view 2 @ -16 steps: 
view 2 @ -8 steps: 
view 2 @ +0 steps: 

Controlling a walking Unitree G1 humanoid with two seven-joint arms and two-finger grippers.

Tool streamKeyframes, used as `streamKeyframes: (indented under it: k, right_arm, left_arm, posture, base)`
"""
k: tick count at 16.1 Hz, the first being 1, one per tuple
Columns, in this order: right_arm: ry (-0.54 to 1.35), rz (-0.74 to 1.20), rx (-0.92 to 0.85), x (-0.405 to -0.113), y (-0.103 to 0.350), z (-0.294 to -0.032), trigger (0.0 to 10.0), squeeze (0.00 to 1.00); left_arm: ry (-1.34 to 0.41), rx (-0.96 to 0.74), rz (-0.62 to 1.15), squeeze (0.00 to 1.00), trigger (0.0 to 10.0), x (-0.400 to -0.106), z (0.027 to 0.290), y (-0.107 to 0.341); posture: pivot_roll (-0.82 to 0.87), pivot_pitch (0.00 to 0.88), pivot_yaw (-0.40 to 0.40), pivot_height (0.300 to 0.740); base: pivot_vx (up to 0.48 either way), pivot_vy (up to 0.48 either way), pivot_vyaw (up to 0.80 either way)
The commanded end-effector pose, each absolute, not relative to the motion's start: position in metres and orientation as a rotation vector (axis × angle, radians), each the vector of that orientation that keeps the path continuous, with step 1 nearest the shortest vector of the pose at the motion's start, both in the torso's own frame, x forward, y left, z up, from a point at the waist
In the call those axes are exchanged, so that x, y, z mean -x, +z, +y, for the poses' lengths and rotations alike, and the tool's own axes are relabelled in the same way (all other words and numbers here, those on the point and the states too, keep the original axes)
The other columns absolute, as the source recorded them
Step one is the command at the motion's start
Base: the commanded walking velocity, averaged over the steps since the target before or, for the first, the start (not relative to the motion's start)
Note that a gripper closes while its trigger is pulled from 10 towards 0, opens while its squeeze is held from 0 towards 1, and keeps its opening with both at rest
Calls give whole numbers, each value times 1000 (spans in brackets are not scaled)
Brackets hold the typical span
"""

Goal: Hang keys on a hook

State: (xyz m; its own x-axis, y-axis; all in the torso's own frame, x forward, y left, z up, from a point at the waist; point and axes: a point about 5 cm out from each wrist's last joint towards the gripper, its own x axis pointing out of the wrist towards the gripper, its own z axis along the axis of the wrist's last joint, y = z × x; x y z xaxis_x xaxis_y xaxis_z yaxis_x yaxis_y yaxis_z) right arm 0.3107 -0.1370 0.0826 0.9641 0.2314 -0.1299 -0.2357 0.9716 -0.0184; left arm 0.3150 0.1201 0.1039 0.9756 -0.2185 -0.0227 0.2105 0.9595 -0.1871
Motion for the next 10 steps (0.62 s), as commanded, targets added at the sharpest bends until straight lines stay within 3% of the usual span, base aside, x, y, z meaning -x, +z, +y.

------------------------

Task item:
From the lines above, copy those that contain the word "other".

Your solution:
In the call those axes are exchanged, so that x, y, z mean -x, +z, +y, for the poses' lengths and rotations alike, and the tool's own axes are relabelled in the same way (all other words and numbers here, those on the point and the states too, keep the original axes)
The other columns absolute, as the source recorded them

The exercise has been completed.